_What to work on:_ Could you repeat, word for word, only the lines from the one containing "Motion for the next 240" through the final line of the records below?

Records Block Start

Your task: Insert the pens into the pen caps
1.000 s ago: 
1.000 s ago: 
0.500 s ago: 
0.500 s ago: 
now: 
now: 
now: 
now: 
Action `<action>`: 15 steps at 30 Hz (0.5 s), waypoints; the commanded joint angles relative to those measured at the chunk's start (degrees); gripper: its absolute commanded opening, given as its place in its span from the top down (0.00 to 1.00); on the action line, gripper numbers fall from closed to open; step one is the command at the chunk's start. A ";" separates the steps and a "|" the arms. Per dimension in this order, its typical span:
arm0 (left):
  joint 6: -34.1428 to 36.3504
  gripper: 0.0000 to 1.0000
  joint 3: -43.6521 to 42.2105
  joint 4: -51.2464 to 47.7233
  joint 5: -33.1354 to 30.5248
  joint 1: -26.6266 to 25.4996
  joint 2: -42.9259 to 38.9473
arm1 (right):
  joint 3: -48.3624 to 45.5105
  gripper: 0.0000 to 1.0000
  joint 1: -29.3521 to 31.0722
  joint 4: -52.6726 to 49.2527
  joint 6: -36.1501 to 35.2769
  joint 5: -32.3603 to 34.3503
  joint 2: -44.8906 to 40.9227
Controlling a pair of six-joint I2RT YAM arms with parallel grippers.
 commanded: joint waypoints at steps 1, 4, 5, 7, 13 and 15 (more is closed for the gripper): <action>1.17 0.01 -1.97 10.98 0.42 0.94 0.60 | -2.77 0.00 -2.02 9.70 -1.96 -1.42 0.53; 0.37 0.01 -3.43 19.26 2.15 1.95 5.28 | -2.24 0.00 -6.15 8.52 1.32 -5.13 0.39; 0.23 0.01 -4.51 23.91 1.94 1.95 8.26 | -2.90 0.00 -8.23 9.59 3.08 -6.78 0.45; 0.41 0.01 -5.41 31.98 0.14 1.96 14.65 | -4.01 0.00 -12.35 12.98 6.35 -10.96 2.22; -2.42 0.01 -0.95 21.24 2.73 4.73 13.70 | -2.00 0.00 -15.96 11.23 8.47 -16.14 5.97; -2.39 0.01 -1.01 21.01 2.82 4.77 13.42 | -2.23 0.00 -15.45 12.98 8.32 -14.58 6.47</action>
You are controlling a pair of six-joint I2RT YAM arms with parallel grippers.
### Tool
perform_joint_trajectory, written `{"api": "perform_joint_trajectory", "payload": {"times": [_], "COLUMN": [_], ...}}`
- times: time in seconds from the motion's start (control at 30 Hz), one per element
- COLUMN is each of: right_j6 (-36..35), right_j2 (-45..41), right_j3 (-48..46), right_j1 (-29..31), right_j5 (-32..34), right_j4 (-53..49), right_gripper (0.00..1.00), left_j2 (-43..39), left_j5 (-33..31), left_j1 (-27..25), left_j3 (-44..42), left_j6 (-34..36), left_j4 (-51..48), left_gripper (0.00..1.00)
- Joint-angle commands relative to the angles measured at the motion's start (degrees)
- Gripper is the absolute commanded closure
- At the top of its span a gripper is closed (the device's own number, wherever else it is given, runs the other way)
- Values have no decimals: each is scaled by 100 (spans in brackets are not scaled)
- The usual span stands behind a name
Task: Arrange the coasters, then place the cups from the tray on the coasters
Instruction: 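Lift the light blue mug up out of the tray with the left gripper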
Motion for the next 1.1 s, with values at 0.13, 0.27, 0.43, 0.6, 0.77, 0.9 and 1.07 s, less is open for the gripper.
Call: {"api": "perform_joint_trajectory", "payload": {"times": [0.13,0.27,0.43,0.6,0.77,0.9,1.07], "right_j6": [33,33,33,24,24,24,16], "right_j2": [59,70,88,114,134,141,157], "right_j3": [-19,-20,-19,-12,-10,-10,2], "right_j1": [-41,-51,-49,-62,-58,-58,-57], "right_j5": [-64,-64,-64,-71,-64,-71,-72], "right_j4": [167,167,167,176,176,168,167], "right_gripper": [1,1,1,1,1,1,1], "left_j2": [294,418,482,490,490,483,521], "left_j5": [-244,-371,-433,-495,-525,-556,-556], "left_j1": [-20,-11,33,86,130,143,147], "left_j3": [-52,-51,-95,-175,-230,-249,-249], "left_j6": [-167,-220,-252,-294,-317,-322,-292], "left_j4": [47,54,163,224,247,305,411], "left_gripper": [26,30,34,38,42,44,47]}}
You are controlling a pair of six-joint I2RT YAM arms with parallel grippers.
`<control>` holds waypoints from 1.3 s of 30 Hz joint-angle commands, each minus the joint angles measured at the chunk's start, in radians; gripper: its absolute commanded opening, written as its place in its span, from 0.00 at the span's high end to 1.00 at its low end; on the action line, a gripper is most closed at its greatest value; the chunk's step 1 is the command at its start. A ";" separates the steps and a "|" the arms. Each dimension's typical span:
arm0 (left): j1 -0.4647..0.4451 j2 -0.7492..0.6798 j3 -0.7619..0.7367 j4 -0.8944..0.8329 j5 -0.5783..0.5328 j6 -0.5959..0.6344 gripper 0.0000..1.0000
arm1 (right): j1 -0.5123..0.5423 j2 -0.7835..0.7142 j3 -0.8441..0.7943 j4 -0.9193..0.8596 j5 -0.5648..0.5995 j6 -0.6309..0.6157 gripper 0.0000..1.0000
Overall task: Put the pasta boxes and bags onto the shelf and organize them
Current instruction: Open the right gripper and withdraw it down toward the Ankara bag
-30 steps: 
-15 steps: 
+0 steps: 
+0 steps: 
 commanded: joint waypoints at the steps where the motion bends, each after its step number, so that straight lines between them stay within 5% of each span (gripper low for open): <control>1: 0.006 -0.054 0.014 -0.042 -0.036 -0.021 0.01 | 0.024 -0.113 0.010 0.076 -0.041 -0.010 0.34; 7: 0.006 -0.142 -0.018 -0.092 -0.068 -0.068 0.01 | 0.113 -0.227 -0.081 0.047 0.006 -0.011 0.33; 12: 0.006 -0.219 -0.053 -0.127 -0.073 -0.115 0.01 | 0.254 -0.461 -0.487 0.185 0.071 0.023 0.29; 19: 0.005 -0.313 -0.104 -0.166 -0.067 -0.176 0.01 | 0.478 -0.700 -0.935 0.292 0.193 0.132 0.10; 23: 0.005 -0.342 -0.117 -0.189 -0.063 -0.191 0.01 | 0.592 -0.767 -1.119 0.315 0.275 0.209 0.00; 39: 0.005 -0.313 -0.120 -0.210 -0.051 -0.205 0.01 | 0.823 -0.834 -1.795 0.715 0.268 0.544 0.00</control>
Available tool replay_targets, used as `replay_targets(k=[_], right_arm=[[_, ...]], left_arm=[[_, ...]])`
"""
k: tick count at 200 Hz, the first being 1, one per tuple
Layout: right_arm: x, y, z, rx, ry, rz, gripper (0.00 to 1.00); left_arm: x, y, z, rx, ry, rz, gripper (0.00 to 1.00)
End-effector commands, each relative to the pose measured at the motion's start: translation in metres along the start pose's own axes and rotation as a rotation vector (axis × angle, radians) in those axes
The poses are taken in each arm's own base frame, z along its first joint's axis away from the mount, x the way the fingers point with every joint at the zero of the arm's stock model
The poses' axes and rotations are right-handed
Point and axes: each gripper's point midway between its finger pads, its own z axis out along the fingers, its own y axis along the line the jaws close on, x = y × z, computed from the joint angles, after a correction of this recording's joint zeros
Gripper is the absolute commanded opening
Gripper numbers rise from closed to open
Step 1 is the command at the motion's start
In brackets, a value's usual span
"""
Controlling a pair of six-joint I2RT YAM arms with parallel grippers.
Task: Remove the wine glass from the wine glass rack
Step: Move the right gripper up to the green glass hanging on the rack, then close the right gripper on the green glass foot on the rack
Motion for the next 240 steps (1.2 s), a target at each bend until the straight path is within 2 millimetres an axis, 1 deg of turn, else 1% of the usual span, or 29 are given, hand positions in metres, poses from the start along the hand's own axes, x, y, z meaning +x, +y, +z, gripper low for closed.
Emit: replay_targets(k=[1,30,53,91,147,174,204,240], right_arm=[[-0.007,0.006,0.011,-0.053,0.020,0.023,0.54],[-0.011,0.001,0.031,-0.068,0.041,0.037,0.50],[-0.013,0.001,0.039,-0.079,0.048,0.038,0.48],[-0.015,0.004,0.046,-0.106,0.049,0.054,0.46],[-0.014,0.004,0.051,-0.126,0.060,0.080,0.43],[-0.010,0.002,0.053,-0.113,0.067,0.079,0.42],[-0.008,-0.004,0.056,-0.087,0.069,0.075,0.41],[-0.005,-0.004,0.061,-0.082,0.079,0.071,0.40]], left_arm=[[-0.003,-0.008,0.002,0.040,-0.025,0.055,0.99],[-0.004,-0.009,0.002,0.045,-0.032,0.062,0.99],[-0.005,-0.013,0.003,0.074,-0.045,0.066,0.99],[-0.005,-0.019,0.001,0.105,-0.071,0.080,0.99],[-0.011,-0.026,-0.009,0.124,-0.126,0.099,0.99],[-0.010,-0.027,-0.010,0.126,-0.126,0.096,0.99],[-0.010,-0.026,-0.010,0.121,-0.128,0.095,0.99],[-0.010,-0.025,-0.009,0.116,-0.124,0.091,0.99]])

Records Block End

_Response to this exercise:_
Motion for the next 240 steps (1.2 s), a target at each bend until the straight path is within 2 millimetres an axis, 1 deg of turn, else 1% of the usual span, or 29 are given, hand positions in metres, poses from the start along the hand's own axes, x, y, z meaning +x, +y, +z, gripper low for closed.
Emit: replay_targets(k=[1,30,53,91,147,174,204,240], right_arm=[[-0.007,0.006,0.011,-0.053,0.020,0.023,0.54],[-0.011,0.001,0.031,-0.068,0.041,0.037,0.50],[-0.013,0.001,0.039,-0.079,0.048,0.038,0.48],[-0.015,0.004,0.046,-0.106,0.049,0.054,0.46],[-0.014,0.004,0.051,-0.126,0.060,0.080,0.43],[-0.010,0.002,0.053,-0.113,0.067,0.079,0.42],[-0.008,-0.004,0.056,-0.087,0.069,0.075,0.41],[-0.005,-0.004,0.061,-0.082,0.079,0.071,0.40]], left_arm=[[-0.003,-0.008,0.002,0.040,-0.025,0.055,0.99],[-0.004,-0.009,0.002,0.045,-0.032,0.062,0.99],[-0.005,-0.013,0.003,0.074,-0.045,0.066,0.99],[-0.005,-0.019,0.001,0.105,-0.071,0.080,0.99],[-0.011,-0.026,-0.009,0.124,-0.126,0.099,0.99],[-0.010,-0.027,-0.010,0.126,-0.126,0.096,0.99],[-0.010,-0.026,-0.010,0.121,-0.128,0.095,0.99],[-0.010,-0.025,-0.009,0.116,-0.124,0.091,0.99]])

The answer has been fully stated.